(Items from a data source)
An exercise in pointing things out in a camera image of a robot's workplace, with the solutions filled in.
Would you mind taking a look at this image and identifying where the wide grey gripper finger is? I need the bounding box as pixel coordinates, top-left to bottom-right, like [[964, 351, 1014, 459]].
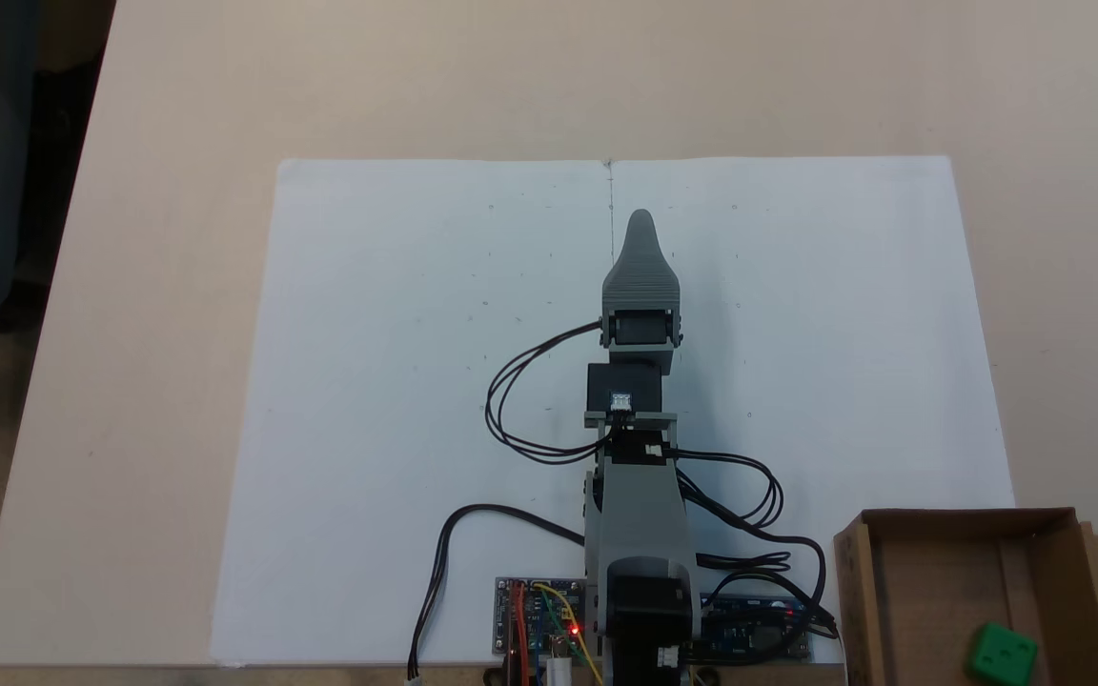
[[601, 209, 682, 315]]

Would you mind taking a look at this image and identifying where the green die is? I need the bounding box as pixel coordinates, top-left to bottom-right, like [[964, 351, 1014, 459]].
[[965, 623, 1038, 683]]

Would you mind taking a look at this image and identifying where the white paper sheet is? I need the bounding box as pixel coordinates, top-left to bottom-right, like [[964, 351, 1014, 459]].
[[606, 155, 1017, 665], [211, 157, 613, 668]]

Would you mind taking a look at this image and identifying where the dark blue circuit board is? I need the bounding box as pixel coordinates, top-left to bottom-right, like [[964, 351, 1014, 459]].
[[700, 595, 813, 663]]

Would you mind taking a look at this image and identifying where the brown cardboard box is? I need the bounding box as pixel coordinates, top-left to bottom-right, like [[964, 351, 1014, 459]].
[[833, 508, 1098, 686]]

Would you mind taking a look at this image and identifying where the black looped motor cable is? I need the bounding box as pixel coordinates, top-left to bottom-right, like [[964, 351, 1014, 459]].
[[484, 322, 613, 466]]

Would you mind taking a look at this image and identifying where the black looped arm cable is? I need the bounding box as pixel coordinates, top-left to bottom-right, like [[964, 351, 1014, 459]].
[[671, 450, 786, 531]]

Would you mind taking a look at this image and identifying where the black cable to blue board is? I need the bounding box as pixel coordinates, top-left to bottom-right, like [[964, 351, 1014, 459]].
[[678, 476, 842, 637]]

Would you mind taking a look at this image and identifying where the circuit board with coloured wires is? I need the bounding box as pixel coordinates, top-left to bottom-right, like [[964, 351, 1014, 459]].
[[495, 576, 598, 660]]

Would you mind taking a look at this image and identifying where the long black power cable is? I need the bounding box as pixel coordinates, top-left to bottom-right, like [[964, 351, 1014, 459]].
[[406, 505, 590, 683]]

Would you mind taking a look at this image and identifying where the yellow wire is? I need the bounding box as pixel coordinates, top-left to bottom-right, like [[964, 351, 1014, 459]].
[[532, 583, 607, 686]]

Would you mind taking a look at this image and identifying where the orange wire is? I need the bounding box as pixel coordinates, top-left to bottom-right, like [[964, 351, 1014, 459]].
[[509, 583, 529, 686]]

■ Task goal:
The required output is every line of the entries, starting at the one that contains "where the brown" and ending at the last, copied exactly.

■ Response:
Would you mind taking a look at this image and identifying where the brown cardboard box is? I need the bounding box as pixel coordinates, top-left to bottom-right, like [[964, 351, 1014, 459]].
[[833, 508, 1098, 686]]

Would you mind taking a look at this image and identifying where the black looped motor cable is? I need the bounding box as pixel coordinates, top-left to bottom-right, like [[964, 351, 1014, 459]].
[[484, 322, 613, 466]]

Would you mind taking a look at this image and identifying where the black looped arm cable is? I need the bounding box as pixel coordinates, top-left to bottom-right, like [[964, 351, 1014, 459]].
[[671, 450, 786, 531]]

Would you mind taking a look at this image and identifying where the black cable to blue board is? I need the bounding box as pixel coordinates, top-left to bottom-right, like [[964, 351, 1014, 459]].
[[678, 476, 842, 637]]

Would you mind taking a look at this image and identifying where the circuit board with coloured wires is? I need the bounding box as pixel coordinates, top-left to bottom-right, like [[964, 351, 1014, 459]].
[[495, 576, 598, 660]]

Would you mind taking a look at this image and identifying where the long black power cable is? I need the bounding box as pixel coordinates, top-left to bottom-right, like [[964, 351, 1014, 459]].
[[406, 505, 590, 683]]

Would you mind taking a look at this image and identifying where the yellow wire is? I need the bounding box as pixel coordinates, top-left to bottom-right, like [[964, 351, 1014, 459]].
[[532, 583, 607, 686]]

Would you mind taking a look at this image and identifying where the orange wire is? I need the bounding box as pixel coordinates, top-left to bottom-right, like [[964, 351, 1014, 459]].
[[509, 583, 529, 686]]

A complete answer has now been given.